**PROBLEM:** Print the data below again in full, exactly as it stands, with no images.

**COLLECTED DATA:**

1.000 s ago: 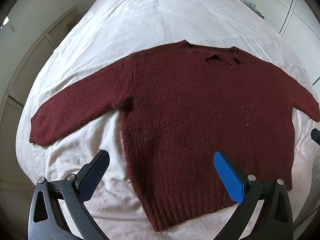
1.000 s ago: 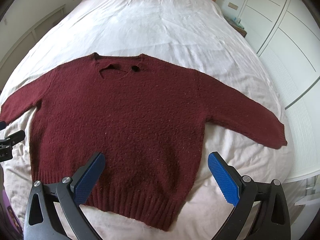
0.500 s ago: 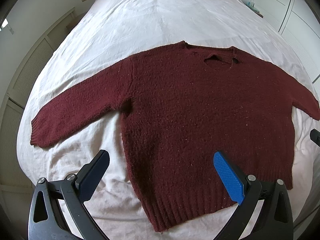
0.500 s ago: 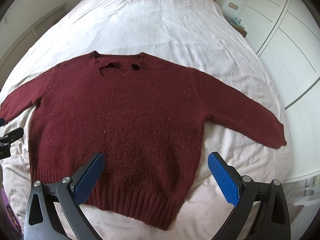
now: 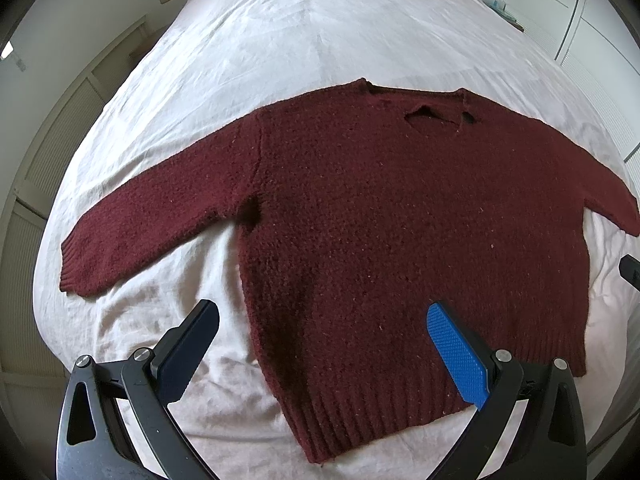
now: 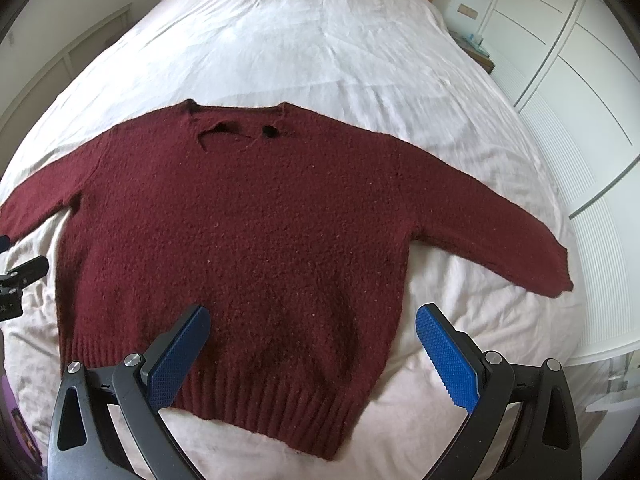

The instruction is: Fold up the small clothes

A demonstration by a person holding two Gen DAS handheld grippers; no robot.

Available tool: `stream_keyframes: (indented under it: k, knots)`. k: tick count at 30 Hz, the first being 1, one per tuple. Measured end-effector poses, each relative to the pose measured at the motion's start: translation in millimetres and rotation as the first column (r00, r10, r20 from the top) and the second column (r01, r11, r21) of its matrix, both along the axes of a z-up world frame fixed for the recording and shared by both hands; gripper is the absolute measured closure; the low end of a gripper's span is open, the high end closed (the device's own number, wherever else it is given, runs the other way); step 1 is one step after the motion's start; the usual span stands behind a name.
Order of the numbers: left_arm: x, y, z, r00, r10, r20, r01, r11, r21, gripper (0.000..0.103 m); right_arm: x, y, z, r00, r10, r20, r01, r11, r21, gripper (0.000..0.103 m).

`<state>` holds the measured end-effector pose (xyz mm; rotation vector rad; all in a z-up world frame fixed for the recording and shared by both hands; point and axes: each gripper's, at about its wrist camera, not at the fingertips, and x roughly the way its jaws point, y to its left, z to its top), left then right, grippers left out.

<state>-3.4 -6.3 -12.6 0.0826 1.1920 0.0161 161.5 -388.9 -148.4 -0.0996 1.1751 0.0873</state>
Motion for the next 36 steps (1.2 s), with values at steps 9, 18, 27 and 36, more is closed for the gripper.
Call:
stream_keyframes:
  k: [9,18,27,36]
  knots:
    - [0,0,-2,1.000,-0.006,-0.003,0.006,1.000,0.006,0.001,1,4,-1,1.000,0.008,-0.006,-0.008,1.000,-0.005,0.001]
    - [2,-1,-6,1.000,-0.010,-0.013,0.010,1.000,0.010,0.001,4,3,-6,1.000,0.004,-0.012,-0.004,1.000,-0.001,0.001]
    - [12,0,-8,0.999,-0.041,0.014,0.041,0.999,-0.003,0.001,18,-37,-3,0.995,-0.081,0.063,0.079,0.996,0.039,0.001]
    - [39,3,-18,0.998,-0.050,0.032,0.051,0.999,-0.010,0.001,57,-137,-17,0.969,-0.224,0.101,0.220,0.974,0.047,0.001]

**SOLUTION:**
1.000 s ago: 
1.000 s ago: 
0.500 s ago: 
0.500 s ago: 
now: 
now: 

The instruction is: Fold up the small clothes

A demonstration by a person holding two Gen DAS handheld grippers; no robot.

Available tool: `stream_keyframes: (indented under it: k, knots)`. k: tick count at 30 Hz, the first being 1, one per tuple. Measured end-effector poses, each relative to the pose measured at the motion's start: translation in millimetres and rotation as the first column (r00, r10, r20 from the top) and the second column (r01, r11, r21) of its matrix, both along the axes of a z-up world frame fixed for the recording and shared by both hands; gripper is the absolute measured closure; the low end of a gripper's span is open, the high end closed (the device's own number, wherever else it is given, runs the other way); step 1 is one step after the motion's start; the usual span stands behind a name.
Order of the numbers: left_arm: x, y, z, r00, r10, r20, r01, r11, r21, gripper (0.000..0.103 m); right_arm: x, y, z, r00, r10, r20, r01, r11, r21, gripper (0.000..0.103 m).

`<state>` holds the measured end-effector pose (xyz mm; rotation vector rad; all in a z-up world frame fixed for the recording and shared by both hands; point and axes: each gripper's, at about its wrist camera, not at the fingertips, and x roughly the way its jaws point, y to its left, z to its top), left then right, grippers left out.

<state>-3.4 -6.3 -12.6 0.0826 1.1920 0.0161 161.5 -388.9 -148.4 -0.0996 1.1751 0.0873</state>
Motion for the next 36 steps (1.2 s), with values at steps 9, 18, 27 and 36, more is closed for the gripper.
Call:
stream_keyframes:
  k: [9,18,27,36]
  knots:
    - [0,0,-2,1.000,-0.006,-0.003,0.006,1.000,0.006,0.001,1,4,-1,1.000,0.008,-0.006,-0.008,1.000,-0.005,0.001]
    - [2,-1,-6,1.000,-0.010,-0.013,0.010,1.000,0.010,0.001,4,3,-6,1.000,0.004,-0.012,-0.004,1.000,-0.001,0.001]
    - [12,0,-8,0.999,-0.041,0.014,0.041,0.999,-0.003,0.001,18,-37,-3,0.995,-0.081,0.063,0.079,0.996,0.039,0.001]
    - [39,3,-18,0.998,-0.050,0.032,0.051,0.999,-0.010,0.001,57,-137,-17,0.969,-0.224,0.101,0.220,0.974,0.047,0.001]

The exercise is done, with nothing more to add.